The development of artificial intelligence is hitting an unexpected physical barrier: a shortage of electricity and water. In a new essay, Cyrus Radfar draws parallels between the current AI boom and historical 'gold rushes,' pointing out that the real limitation to progress is not algorithms, but infrastructure.



What Happened
Cyrus Radfar published an analysis comparing the current AI development cycle to 19th-century gold mining and the fiber optic boom of the 1990s. The author argues that in today's economy, AI tokens play the role of gold, while data centers act as the "shovels" used to extract it. At the same time, he highlights critical costs: electricity consumption reached 4% in the US in 2023, and a single modern data center can consume up to 5 million gallons of water per day.
Context
Historical cycles show that technological breakthroughs are always followed by a phase of struggle for resources and infrastructure. In the case of AI, there is a fundamental gap: the exponential growth rate of algorithmic complexity significantly outpaces the linear and slow pace of upgrading power grids, building substations, and ensuring water supplies for cooling systems.
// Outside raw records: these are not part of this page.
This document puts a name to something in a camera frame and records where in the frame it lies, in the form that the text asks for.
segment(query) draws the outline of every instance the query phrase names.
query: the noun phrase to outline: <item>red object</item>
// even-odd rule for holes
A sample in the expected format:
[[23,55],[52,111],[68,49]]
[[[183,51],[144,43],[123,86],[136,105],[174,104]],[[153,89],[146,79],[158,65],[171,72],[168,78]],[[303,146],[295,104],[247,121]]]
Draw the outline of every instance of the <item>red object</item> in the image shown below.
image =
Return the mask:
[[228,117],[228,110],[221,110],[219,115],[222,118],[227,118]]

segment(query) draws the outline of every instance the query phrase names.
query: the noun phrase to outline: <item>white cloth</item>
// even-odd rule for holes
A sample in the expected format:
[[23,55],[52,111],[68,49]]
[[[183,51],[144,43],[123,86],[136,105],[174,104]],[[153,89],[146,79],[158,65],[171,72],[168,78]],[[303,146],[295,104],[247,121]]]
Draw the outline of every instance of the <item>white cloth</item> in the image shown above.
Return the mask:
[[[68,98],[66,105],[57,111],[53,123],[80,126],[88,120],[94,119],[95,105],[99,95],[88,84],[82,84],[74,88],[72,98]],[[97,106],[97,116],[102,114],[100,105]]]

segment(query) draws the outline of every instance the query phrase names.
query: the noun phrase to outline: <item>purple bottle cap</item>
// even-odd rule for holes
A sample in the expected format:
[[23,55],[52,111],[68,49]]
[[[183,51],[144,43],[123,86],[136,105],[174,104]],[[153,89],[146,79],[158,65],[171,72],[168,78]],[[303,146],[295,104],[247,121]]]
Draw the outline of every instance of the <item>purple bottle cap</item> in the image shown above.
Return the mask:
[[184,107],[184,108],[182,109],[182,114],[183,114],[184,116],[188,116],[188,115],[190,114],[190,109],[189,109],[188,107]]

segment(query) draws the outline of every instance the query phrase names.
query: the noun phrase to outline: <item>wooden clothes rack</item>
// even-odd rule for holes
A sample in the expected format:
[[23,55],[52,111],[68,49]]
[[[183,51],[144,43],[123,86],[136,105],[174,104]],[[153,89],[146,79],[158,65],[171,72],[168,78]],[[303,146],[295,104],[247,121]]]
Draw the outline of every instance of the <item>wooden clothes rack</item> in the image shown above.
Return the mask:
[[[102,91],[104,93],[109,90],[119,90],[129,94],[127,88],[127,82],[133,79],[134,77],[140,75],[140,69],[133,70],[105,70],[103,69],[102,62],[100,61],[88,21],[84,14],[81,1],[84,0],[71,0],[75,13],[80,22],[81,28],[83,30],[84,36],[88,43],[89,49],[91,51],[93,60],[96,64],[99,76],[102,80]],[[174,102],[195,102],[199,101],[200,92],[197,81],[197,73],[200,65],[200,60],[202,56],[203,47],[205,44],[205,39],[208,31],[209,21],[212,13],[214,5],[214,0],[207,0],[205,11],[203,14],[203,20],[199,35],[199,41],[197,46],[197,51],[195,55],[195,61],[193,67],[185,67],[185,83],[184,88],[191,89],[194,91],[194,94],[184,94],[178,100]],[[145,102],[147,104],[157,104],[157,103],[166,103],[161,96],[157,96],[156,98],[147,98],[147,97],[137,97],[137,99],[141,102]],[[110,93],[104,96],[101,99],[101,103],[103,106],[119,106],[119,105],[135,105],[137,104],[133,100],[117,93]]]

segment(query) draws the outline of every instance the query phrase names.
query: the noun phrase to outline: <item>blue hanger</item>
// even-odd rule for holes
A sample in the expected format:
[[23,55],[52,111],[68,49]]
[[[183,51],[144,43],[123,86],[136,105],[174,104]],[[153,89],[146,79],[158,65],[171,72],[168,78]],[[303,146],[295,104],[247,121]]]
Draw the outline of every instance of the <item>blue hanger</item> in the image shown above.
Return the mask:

Why It Matters for the Industry
For the industry, this means a shift from focusing on "pure algorithms" to the necessity of optimizing resource usage (Energy-efficient AI). The industry may face a slowdown in the implementation of Scaling Laws due to a lack of Compute caused by infrastructural constraints. This creates new market niches in resource management and increases competition for locations with cheap energy and access to water.
Why It Matters for Users
For end users and developers, this means that the success of the AI revolution depends on physical reality. Resource shortages could lead to rising service operating costs, limited availability of computing power in certain regions, and the need to choose more energy-efficient models during inference.
What Is Not Yet Known / Limitations
Expert opinions regarding the consequences vary: some view the resource shortage as a hard barrier to scaling, while others see it as an opportunity for the formation of new technological markets.